# Hair Conditioner Recipe



## mslorraine101 (Jul 2, 2011)

Can anyone help me find how to make a natural conditioner to accompany my line of shampoos?  All I can find is recipes made with pure oil, vinegar,  or that have to be kept in the frig.

Thanks


----------



## Earthchild (Jul 2, 2011)

What do you mean by natural?  Technically it only qualifies as a "conditioner" if it contains a cationic quaternary compound which adsorbs to hair (i.e. behentrimonium methosulfate, behentrimonium chloride, etc).  You can do a moisturizing treatment with just coconut or other oils, but those typically need to be shampooed out.  You can do a "mostly natural" conditioner - the Herbarie has a nice formula on their site for a Smooth and Silky (or something similarly named) conditioner that doesn't have too many additives.  For everything you need to know about conditioners, and everything else B&B, check out Swift's blog:

http://swiftcraftymonkey.blogspot.com/

HTH!


----------



## judymoody (Jul 2, 2011)

I second Swift's site.

You can make solid conditioner bars if you want to avoid preservatives.  Ideally, it's probably a good idea to use a preservative for them anyway but you could get away with not using one.  However, anything water-based will need a non "natural" preservative and as earthchild comments, real conditioners incorporate cationic quaternary compounds.
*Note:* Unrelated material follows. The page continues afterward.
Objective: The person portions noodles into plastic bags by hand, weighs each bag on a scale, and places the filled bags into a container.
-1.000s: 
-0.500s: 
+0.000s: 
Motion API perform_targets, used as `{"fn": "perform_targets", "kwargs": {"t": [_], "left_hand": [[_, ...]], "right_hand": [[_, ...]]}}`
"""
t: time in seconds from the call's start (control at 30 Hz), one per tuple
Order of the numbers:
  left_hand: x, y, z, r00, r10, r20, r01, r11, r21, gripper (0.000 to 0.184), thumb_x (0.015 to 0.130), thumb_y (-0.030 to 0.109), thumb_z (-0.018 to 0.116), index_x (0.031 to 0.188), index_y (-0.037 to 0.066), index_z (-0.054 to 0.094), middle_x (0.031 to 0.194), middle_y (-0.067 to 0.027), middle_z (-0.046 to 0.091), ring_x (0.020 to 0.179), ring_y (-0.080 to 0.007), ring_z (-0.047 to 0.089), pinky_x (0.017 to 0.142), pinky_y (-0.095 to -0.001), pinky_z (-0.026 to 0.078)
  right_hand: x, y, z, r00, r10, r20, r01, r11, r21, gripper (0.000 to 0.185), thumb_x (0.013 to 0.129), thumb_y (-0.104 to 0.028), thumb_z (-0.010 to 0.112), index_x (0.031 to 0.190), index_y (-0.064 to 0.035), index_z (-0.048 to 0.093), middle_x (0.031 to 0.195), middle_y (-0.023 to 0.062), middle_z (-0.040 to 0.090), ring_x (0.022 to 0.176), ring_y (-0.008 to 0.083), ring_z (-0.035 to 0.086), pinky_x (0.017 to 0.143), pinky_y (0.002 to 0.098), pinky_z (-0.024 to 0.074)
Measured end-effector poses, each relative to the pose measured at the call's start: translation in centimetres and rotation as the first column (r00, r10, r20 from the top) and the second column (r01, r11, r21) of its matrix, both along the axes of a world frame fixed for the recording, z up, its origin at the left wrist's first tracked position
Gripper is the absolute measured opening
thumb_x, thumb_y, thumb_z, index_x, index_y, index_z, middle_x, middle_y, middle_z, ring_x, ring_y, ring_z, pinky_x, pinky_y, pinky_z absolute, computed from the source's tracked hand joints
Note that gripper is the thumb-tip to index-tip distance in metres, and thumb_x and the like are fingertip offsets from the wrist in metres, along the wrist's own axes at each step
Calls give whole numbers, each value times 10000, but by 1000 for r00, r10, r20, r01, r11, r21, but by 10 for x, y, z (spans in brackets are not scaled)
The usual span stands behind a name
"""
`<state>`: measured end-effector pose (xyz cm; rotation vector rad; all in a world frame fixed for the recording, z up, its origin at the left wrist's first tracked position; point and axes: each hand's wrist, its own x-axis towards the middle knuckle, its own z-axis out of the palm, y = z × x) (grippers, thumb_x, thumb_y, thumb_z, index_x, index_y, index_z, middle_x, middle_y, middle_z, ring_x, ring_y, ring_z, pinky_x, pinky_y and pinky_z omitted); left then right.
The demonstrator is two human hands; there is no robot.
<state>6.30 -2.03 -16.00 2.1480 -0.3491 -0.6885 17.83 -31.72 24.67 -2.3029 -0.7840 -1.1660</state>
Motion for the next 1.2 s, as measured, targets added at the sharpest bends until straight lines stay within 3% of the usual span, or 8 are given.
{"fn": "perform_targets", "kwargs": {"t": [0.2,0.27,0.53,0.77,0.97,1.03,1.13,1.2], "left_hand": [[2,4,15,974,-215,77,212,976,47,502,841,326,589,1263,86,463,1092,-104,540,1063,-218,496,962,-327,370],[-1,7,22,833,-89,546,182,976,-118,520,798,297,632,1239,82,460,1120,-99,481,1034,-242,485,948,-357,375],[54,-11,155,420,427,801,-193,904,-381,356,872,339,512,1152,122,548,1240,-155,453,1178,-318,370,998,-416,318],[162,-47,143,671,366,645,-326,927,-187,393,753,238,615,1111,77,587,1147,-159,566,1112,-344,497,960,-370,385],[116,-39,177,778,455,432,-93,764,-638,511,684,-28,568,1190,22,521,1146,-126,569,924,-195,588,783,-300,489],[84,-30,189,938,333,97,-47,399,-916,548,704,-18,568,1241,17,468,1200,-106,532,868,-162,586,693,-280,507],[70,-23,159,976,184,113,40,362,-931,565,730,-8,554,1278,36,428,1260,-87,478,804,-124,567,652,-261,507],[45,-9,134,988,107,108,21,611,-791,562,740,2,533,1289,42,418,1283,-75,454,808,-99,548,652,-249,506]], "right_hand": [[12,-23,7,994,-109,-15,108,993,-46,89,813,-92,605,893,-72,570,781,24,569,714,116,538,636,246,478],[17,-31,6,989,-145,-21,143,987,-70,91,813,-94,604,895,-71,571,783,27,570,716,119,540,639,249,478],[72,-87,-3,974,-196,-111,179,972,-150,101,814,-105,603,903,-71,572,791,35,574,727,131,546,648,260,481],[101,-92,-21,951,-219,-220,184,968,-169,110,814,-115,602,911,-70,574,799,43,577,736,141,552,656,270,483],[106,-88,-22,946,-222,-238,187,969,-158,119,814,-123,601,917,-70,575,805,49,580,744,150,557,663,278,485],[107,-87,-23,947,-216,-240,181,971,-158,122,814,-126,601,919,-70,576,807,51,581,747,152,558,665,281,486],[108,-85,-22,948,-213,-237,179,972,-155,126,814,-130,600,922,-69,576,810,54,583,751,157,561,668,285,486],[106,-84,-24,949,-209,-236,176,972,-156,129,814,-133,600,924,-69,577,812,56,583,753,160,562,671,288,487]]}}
What kind of shampoo do you make?


----------



## mslorraine101 (Jul 29, 2012)

I make castile shampoos (peppermint and a lavender vanilla).


----------



## SkinLover (Jul 30, 2012)

Not sure about 'natural', since all 'raw ingredients' are handled/processed in some way, even if only removing from a plant and packaging, but I use a very simple basic hair conditioner recipe from Aussie Soap Supplies, which you can play around with:

http://www.aussiesoapsupplies.com.au/re ... rimer.html


----------